§ **Collected data**:
::::::::::
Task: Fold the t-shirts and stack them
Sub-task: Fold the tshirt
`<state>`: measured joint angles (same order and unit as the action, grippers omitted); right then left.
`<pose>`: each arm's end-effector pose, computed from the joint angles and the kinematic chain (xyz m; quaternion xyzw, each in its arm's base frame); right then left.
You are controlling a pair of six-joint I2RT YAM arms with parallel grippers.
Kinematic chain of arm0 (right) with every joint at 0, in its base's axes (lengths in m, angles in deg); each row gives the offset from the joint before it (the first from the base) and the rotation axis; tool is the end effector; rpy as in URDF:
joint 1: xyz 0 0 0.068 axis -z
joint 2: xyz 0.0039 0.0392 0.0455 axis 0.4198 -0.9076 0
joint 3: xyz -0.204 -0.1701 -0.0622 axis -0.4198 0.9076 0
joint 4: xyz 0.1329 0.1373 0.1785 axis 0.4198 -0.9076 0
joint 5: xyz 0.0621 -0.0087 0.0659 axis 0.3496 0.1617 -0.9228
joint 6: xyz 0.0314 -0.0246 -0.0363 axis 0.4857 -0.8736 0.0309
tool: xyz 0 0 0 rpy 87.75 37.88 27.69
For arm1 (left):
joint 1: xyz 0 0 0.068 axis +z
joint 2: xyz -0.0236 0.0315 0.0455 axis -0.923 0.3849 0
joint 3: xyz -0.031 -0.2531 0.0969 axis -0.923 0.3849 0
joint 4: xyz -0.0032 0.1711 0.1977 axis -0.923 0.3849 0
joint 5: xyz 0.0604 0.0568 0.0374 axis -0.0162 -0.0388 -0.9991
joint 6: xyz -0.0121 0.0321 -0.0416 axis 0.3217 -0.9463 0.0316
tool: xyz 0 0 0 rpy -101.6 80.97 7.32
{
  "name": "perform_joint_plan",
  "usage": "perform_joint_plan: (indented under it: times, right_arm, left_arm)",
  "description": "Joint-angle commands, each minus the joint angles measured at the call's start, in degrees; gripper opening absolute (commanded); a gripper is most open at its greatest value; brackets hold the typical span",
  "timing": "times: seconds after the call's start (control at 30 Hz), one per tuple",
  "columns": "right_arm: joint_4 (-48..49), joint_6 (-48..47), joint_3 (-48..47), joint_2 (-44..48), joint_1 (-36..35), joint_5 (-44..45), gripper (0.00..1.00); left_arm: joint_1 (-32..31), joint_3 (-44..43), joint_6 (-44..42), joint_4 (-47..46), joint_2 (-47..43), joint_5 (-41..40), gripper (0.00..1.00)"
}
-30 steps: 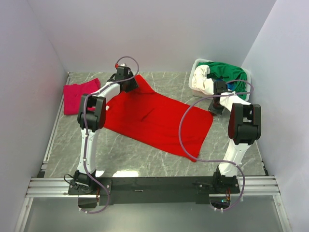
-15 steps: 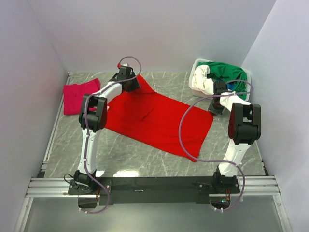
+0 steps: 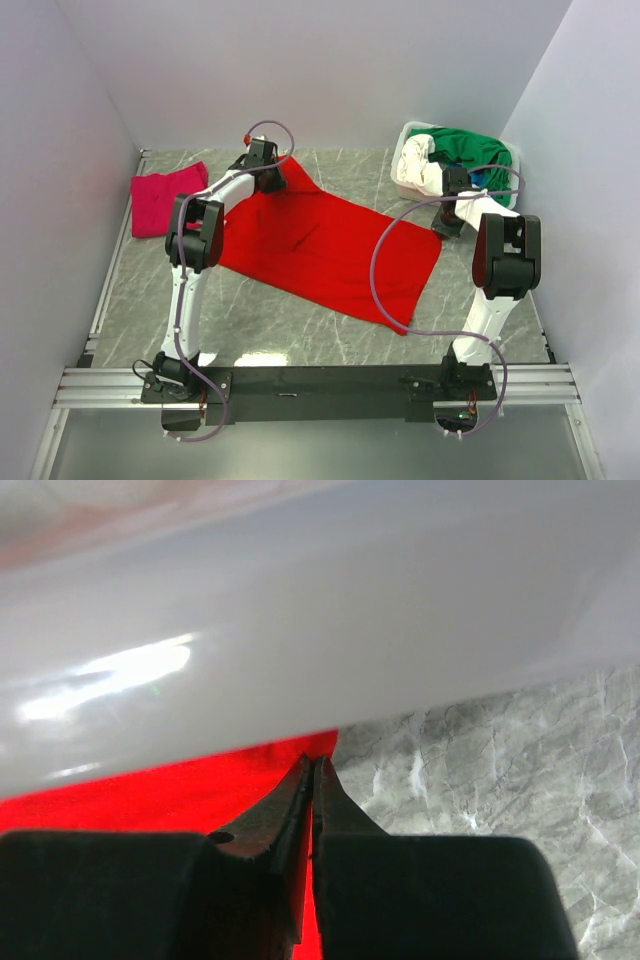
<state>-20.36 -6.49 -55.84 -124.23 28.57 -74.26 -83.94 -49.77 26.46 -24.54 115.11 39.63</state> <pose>0.3874 -0.0323 0.1610 0.2449 0.9426 -0.0591 0.2191 0.5149 -0.1521 0.1598 -0.1679 0.9022 -0.1660 0.3609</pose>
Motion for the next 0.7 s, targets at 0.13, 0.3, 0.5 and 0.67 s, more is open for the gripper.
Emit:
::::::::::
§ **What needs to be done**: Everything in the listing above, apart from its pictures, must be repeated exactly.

§ **Response below**:
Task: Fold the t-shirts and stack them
Sub-task: Fold the tshirt
`<state>`: measured joint angles (same order and unit as the action, grippers omitted); right then left.
`<pose>`: each arm's end-effector pose, computed from the joint angles and the kinematic chain (xyz m; quaternion xyzw, each in its arm's base frame); right then left.
You are controlling a pair of six-joint I2RT YAM arms with parallel grippers.
Kinematic chain of arm0 (right) with every joint at 0, in its base's axes (lengths in m, angles in deg); each row gives the offset from the joint before it (the first from the base) and the rotation axis; tool is the end effector; rpy as in URDF:
joint 1: xyz 0 0 0.068 axis -z
joint 2: xyz 0.0039 0.0392 0.0455 axis 0.4198 -0.9076 0
joint 3: xyz -0.204 -0.1701 -0.0622 axis -0.4198 0.9076 0
joint 4: xyz 0.1329 0.1373 0.1785 axis 0.4198 -0.9076 0
joint 5: xyz 0.0621 -0.0087 0.0659 axis 0.3496 0.1617 -0.9228
joint 6: xyz 0.0314 -0.0246 -0.0363 axis 0.4857 -0.8736 0.0309
tool: xyz 0 0 0 rpy 87.75 37.88 27.69
For arm1 (left):
joint 1: xyz 0 0 0.068 axis +z
joint 2: xyz -0.0236 0.0315 0.0455 axis -0.923 0.3849 0
joint 3: xyz -0.031 -0.2531 0.0969 axis -0.923 0.3849 0
joint 4: xyz -0.0032 0.1711 0.1977 axis -0.923 0.3849 0
joint 5: xyz 0.0604 0.0568 0.0374 axis -0.0162 -0.0388 -0.9991
joint 6: xyz -0.0121 0.0321 -0.0416 axis 0.3217 -0.9463 0.0316
tool: xyz 0 0 0 rpy -101.6 80.97 7.32
{
  "name": "perform_joint_plan",
  "usage": "perform_joint_plan: (indented under it: times, right_arm, left_arm)",
  "description": "Joint-angle commands, each minus the joint angles measured at the call's start, in degrees; gripper opening absolute (commanded); a gripper is most open at its greatest value; brackets hold the typical span",
  "timing": "times: seconds after the call's start (control at 30 Hz), one per tuple",
  "columns": "right_arm: joint_4 (-48..49), joint_6 (-48..47), joint_3 (-48..47), joint_2 (-44..48), joint_1 (-36..35), joint_5 (-44..45), gripper (0.00..1.00); left_arm: joint_1 (-32..31), joint_3 (-44..43), joint_6 (-44..42), joint_4 (-47..46), joint_2 (-47..43), joint_5 (-41..40), gripper (0.00..1.00)"
}
-30 steps: 
-15 steps: 
+0 steps: 
<state>-20.36 -6.49 -55.84 -124.23 28.57 -74.26 -83.94 -49.77 26.46 -24.54 115.11 39.63</state> <pose>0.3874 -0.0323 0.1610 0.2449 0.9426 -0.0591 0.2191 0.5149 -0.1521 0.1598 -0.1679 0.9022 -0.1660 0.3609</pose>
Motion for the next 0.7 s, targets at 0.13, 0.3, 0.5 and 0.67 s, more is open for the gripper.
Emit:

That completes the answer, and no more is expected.